My program has a long reputation for top-ranked AP training, but in the last ten years has made a name in CP training as well. PGY1-2 was spent in straight AP. PGY3-4 was for CP and six months of "big P" electives in which any aspect of pathology was supported.
With CP strictly segregated, it provided a unique opportunity to truly indulge in CP without having to cover AP calls or fill-in AP duties. The segregation also allowed CP to feel like it was given equal weight to AP.
CP was organized into two month introduction blocks of heme, micro, chemistry, and transfusion. Then you would do another one month return visit to heme, micro, chemistry, and transfusion. Then you would do coagulation, molecular pathology, cytogenetics, biochemical genetics, VA, and pediatric lab medicine.
Teaching in CP was organized but flexible. There were daily didactics following a set curriculum. There were individual rotation-dependent didactics. There was some watching techs do their work on the bench. There were some meetings. The main goal however, was to place the resident into the role of the section medical director. Depending on how each resident directed their learning, you could have a lot of reading time or little reading time. Residents gave frequent formal presentations. On almost every rotation, I arrived by 8:30am and left by 5pm. But heme called for longer hours. Sometimes residents would stay until 10pm when the service got busy. I will pre-emptively state that long hours do not make a program "malignant". It's doing things that are a waste of time that is "malignant". If your day packed with learning and meaningful work, then you should be thankful.
CP is not easy to teach. Lab management is not easy to teach. I don't know who does it the best. Although I do not have direct experience, I have heard that the best CP programs are Univ. Washington, ARUP, and Mass General. But I would add my program close behind them, but even though there were concerted efforts to teach lab management, most residents were pretty turned off by it.
How about boards preparation? I am very thankful for my particular training program, because I think we sail through the CP boards. I'm not sure I missed a single transfusion question (although I will never find out since they don't reveal your breakdown).

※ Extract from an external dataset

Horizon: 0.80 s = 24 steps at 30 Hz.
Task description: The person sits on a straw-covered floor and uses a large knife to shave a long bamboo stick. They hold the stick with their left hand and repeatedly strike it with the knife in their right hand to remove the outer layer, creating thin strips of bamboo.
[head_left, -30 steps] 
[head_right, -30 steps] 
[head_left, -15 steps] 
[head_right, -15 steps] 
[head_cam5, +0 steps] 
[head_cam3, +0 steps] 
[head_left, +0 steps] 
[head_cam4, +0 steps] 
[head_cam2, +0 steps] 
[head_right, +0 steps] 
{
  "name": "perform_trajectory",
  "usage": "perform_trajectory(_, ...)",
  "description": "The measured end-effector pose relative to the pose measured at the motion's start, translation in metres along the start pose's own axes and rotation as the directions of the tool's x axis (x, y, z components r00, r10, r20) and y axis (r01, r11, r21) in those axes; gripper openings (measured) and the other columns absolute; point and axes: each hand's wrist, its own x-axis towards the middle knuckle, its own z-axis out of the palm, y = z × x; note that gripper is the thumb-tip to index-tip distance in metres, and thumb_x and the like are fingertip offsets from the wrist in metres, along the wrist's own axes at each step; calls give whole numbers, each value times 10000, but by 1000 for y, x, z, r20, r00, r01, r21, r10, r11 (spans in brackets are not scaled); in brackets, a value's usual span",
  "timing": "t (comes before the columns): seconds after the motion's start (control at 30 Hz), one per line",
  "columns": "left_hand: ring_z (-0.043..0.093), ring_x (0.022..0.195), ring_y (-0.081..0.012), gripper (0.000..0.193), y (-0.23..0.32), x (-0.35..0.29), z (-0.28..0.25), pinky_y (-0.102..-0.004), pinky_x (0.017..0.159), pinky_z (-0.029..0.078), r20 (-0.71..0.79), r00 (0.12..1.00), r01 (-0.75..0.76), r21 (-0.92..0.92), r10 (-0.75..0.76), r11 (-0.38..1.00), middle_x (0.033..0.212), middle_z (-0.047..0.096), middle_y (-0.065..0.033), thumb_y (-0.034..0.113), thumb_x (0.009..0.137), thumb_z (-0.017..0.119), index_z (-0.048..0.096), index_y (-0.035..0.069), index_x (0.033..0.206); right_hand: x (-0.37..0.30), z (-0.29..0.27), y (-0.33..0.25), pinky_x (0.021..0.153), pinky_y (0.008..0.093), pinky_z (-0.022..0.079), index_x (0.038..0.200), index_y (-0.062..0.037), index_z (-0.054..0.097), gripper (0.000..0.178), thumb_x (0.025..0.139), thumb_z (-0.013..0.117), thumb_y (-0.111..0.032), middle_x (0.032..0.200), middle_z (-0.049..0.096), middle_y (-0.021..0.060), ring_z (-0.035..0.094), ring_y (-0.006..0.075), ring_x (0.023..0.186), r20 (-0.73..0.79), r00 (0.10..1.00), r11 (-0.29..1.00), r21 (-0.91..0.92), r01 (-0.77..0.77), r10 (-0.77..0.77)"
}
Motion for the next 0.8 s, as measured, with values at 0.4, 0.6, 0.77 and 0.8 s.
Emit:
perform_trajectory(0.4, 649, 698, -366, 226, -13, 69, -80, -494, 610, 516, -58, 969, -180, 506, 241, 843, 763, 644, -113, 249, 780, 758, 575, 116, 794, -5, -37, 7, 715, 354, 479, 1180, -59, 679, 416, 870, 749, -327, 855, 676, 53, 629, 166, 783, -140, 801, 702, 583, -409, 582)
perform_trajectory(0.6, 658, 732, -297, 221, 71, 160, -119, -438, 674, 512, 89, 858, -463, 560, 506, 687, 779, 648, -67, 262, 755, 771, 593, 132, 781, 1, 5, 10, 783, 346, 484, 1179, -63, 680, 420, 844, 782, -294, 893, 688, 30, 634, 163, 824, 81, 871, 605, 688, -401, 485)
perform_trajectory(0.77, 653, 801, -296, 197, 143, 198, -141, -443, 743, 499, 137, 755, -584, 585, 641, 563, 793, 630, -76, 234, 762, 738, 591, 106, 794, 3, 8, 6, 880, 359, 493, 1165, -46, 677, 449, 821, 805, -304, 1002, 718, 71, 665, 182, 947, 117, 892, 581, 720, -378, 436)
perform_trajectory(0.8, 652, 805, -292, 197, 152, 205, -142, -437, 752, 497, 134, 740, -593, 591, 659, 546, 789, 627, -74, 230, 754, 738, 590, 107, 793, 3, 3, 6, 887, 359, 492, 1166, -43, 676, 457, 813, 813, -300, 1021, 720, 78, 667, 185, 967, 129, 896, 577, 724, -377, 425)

The lab management questions were hard to narrow down the best answer. I always thought to myself, "I don't know what the REAL answer is, but I know how Dr. ___ would handle it at my institution." And I was amazed that some of the questions I knew only because of a random experience I had in the lab where I learned a nuance that I never encountered in a text book. This is why it pays to pay attention during CP, and to go to an institution with a large CP program.
My program has a large transfusion service and operates its own blood collection and manufacturing operation. My program also has a large in-house HLA laboratory. We have an enormous molecular pathology, cytogenetics, and biochemical genetics operation. Unless your program performs CF testing by Luminex or does fragile X testing by southern blot (for instance), you might miss the nuanced question about those methods. Reading from a text book only goes so far.
One final personal thought. CP was one of the best experience of residency. Part of my bias is that I was an excellent medical student both pre-clinically and clinically. But in my first two years of AP, I was humbled and frustrated by its fragmented, non-sensical, tribal, subjective nature. When I first learned AP I felt pretty mediocre and felt surpassed by colleagues who were really smart, but who had long purged their knowledge of the coagulation cascade, the B12 cycle, heme synthesis, or the anatomic branches of the celiac trunk. But when I got to CP, I shined and felt awesome again.
The CP experience was fantastic and only surpassed by my general surgical pathology fellowship (but that's a story for another day).